So you dont think now or in the next six months is a good time to buy then??

Jo


----------



## SteveHall (Oct 17, 2008)

I would not put a penny on the table for 6 months MINIMUM or until I see some stability in the market! The ONLY exception would be distress sales - I get 500 per week from CAM. If you find a property you can accept then you can definitely get a bargain ...... BUT will you be able to sell it to get your dream property?


----------



## jojo (Sep 20, 2007)

SteveHall said:


> I would not put a penny on the table for 6 months MINIMUM or until I see some stability in the market! The ONLY exception would be distress sales - I get 500 per week from CAM. If you find a property you can accept then you can definitely get a bargain ...... BUT will you be able to sell it to get your dream property?



While you have your crystal ball out Steve , what about the exchange rate, cos I´d be buying in sterling that also needs to be taken into account. I´m predicting (in my infinate wisdom lol) that eventually the eurozone will have to lower interest rates and the UK will put theirs up, causing the pound to go up in value and the euro to go down?????

Jo xx


----------



## SteveHall (Oct 17, 2008)

I am absolutely the last person to talk about exchange rates! I am NO expert - mind you was it not the "experts" who got us in this mess? Was it not the "experts" who said we would be back to 1 - 1,30 by now? Your logic is good - just not sure one can mix logic and economics/finance in this crazy world.


----------



## jojo (Sep 20, 2007)

SteveHall said:


> I am absolutely the last person to talk about exchange rates! I am NO expert - mind you was it not the "experts" who got us in this mess? Was it not the "experts" who said we would be back to 1 - 1,30 by now? Your logic is good - just not sure one can mix logic and economics/finance in this crazy world.

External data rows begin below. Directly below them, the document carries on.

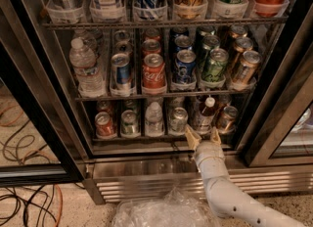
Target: Pick blue plastic bottle from bottom shelf of fridge
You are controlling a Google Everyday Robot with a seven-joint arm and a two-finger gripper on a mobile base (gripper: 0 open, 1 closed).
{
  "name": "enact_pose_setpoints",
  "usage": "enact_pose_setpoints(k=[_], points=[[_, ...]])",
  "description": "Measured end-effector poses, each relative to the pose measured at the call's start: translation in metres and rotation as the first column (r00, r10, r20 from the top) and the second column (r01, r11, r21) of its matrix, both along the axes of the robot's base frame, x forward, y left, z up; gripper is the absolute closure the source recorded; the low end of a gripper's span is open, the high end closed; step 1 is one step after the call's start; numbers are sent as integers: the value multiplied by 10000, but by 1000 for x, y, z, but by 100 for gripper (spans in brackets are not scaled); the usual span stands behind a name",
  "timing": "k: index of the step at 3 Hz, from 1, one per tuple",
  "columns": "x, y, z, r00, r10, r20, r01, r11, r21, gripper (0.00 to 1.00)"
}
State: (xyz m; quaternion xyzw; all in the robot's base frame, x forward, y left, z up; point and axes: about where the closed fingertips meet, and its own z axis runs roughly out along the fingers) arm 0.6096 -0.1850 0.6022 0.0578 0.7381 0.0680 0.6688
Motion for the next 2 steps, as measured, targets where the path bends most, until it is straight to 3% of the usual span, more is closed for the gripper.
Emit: enact_pose_setpoints(k=[2], points=[[10,-13,-3,9996,-239,133,243,9992,-327,30]])
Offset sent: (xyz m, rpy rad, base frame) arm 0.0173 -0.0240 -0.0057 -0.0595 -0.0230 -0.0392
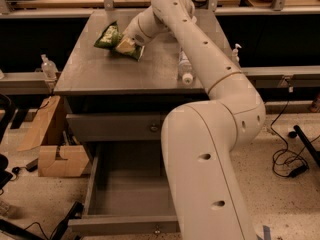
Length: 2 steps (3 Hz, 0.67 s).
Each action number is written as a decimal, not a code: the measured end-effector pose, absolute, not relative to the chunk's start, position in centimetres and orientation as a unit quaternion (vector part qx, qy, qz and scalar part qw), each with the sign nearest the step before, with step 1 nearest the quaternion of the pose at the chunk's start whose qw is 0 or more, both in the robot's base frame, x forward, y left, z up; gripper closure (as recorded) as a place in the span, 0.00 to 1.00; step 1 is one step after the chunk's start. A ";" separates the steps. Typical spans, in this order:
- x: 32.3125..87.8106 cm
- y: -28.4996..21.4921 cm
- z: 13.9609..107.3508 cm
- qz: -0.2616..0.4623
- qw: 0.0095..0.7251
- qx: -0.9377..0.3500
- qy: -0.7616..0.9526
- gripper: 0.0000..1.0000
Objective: Place green jalapeno chip bag into middle drawer
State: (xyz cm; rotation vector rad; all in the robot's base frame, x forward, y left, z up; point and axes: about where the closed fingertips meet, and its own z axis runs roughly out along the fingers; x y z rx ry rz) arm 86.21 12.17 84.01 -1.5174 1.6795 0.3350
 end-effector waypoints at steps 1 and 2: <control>86.2 12.4 83.8 0.135 0.412 -0.605 0.667 1.00; 86.2 12.4 83.8 0.135 0.412 -0.605 0.667 1.00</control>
Offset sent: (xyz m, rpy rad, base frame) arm -0.0080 0.0134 0.0436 0.0555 -0.0630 0.1087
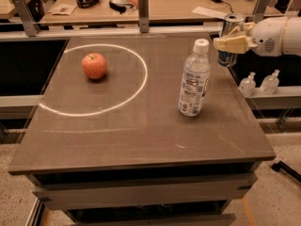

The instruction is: Move redbull can near apple

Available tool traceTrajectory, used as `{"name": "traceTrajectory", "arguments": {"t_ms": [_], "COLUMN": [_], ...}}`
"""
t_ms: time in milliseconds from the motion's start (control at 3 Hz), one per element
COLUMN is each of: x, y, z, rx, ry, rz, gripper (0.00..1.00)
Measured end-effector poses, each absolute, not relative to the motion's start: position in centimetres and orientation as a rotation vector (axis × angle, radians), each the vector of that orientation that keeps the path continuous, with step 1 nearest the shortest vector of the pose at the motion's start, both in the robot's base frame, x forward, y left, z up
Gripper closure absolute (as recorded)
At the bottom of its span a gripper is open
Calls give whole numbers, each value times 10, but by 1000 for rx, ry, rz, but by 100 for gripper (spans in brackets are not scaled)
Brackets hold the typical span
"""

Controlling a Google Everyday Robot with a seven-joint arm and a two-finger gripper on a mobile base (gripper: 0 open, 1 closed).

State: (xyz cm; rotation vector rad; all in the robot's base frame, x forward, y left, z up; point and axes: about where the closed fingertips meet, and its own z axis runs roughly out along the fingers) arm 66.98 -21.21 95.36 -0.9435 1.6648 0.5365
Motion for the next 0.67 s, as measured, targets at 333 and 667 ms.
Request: {"name": "traceTrajectory", "arguments": {"t_ms": [333, 667], "x": [628, 595], "y": [-224, -241], "z": [958, 953], "rx": [-907, -858], "ry": [1701, 1746], "rz": [515, 501], "gripper": [100, 100]}}
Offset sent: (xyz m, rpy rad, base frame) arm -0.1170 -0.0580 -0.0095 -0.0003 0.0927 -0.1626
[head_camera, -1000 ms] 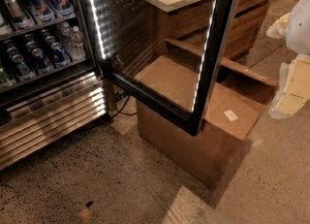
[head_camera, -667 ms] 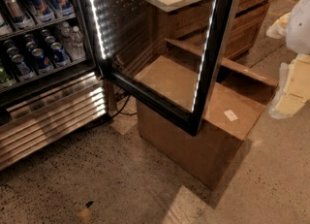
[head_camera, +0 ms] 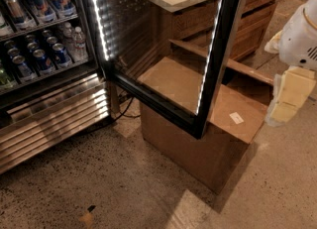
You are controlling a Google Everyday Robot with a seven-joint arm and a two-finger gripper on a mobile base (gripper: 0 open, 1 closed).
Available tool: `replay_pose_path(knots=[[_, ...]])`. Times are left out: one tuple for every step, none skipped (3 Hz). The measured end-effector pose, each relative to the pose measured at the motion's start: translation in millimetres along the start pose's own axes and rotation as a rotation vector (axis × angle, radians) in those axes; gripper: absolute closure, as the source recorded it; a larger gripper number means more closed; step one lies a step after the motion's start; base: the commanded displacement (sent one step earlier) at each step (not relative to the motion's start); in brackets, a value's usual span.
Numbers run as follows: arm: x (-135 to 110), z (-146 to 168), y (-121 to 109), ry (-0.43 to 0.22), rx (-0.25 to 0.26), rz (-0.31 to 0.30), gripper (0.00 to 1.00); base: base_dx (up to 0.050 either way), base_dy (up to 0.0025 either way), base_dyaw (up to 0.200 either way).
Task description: Close right fridge door
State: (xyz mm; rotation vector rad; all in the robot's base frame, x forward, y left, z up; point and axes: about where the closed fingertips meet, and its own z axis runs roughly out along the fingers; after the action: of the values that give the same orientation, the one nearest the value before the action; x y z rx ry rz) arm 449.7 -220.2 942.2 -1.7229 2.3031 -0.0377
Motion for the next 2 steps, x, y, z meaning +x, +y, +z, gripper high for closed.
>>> replay_pose_path(knots=[[3.3,34.6,-1.0,0.017,-0.072,0.013,0.0,0.0,0.0,0.0],[5.4,58.8,-0.2,0.027,-0.123,0.019,0.0,0.0,0.0,0.0]])
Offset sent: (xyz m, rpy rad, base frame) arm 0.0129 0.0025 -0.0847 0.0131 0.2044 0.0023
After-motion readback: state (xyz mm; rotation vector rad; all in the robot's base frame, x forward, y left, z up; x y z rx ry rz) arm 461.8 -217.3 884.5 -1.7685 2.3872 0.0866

Huh! I´m fed up now, I´m getting fed up with all the building work going on next door and its gonna go on all summer! I thought now maybe the time to at least start looking, maybe rent to buy, although that can be fraught with problems, especially for the vendor!!!???

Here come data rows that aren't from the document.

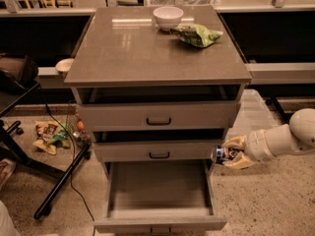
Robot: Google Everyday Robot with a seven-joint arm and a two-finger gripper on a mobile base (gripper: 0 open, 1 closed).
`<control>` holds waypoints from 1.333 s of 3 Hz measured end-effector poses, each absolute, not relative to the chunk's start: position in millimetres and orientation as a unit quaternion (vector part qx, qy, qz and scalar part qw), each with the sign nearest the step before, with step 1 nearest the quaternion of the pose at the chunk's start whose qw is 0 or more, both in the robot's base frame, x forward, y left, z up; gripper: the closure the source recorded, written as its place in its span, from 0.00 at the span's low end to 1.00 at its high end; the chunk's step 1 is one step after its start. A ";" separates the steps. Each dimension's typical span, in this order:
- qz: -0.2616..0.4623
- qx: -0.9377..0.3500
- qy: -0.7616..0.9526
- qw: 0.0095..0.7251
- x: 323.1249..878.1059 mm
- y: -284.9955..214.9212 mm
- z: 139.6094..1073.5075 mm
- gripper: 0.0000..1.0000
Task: Pick pepsi can from bottom drawer and place on counter
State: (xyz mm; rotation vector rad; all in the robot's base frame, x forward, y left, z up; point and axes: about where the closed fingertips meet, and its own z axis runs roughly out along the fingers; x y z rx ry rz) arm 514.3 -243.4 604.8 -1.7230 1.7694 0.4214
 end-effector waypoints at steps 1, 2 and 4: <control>0.149 -0.650 0.667 0.332 514.6 -266.4 688.8 1.00; 0.149 -0.650 0.667 0.332 514.6 -266.4 689.1 1.00; 0.106 -0.687 0.605 0.389 521.5 -256.1 807.1 1.00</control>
Offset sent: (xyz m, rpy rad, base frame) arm -0.0001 -0.0213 0.0713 0.0140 -0.0340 -0.0175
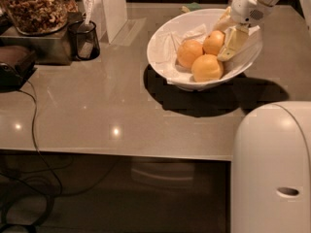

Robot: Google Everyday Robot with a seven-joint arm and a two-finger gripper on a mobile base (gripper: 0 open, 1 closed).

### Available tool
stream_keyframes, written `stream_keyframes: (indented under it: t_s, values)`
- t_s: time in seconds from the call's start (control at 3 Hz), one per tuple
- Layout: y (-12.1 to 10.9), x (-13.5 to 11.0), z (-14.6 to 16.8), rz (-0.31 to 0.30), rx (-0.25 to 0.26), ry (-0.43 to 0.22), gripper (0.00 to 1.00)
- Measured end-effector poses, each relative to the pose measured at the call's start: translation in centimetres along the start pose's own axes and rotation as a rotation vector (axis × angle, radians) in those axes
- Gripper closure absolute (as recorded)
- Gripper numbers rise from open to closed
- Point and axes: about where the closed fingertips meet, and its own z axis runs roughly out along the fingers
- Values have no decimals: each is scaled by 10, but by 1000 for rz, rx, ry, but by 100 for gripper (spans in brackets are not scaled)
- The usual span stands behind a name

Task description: Pick orange from white bowl

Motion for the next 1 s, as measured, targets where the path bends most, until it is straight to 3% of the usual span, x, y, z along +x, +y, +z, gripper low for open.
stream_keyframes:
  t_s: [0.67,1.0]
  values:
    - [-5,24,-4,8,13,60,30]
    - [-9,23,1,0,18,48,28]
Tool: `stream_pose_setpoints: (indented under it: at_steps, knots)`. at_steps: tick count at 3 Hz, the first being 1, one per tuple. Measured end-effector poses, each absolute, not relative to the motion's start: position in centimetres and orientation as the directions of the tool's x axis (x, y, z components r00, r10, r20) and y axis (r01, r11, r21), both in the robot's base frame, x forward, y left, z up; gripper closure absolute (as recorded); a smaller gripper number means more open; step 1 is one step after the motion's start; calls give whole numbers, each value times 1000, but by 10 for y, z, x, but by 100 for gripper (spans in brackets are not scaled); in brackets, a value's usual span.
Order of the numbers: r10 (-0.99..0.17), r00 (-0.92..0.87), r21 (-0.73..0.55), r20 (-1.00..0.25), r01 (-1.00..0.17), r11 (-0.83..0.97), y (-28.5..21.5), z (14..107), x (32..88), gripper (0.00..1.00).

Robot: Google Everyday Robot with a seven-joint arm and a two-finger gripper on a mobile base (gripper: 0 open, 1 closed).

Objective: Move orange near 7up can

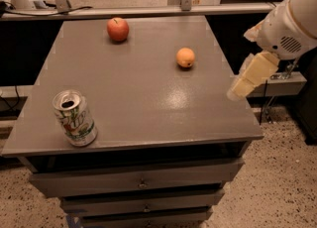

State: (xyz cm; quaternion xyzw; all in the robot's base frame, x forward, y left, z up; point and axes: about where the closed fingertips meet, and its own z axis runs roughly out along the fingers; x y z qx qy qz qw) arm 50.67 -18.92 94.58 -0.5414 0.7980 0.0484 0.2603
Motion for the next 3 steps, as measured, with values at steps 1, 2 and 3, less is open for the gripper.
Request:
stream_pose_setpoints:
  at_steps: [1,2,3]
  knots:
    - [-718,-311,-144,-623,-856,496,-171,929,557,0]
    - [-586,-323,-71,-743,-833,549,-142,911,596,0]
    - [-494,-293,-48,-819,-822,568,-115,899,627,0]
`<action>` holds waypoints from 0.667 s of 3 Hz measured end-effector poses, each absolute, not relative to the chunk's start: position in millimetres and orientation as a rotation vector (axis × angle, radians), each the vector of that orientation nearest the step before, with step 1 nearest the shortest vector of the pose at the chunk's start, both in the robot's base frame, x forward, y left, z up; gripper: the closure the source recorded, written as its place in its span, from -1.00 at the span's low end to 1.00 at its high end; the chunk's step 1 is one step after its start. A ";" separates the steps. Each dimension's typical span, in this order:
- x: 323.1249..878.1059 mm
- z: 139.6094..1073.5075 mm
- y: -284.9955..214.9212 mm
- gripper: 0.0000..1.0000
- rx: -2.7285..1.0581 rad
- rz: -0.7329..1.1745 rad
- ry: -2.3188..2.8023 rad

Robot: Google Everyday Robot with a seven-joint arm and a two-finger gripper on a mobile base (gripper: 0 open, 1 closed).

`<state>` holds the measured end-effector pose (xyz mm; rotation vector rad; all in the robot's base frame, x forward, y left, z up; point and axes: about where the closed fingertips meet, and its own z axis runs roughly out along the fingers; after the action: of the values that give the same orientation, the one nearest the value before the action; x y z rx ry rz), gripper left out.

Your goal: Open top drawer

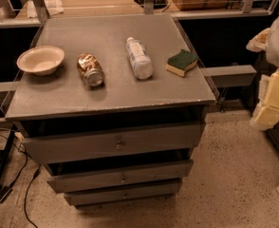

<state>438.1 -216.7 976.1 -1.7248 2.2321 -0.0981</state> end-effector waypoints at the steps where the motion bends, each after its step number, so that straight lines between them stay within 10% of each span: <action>1: 438.1 976.1 -216.7 -1.00 -1.725 -0.098 2.232; 2: 440.7 971.4 -214.7 -1.00 -1.737 -0.086 2.212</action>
Offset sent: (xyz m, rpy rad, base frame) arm 0.0055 0.0029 -0.0161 0.0216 0.0154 0.0393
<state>440.7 -214.7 971.4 -1.7369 2.2117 -0.0860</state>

We´ll see, thank you for your advise Steve

Jo x


----------



## SteveHall (Oct 17, 2008)

My pleasure. Just opinions and I could be 10000000% wrong and the market could explode tomorrow with house prices trebling. Mmmm ...."through the round window I can see....." Jackanory, Jackanory, Jackanory.


----------



## Caz.I (Mar 21, 2009)

My_Name_is_Tallulah said:


> It's Sunday afternoon and time to reflect upon this week's lessons.
> 
> 1. Steve Hall is not an Estate Agent.
> 
> ...


Well, this week I have learned about group dynamics - in particular the dangers that can occur when a "newbie" upsets the group's alpha male and his mates!


----------



## jojo (Sep 20, 2007)

Caz.I said:


> Well, this week I have learned about group dynamics - in particular the dangers that can occur when a "newbie" upsets the group's alpha male and his mates!


Chill Caz, you didnt upset him, he upset you by stereotyping single mothers as having "meal tickets", which he didnt mean to do.. and er... I dont think steve is an Alpha male

Anyway, lets move on. Its nice that you´re here and can "liven" the place up lol

Jo xx


----------



## Caz.I (Mar 21, 2009)

jojo said:


> Chill Caz, you didnt upset him, he upset you by stereotyping single mothers as having "meal tickets", which he didnt mean to do.. and er... I dont think steve is an Alpha male
> 
> Anyway, lets move on. Its nice that you´re here and can "liven" the place up lol
> 
> Jo xx


Thanks. I found it hard to tell who was more upset in the end - me, Steve or Stravinsky! No I dont think that Steve's the alpha male here either, maybe its Stravinsky!. I think further study is required!  Will he tell me off for that now?


----------



## jojo (Sep 20, 2007)

Caz.I said:


> Thanks. I found it hard to tell who was more upset in the end - me, Steve or Stravinsky! No I dont think that Steve's the alpha male here either, maybe its Stravinsky!. I think further study is required!  Will he tell me off for that now?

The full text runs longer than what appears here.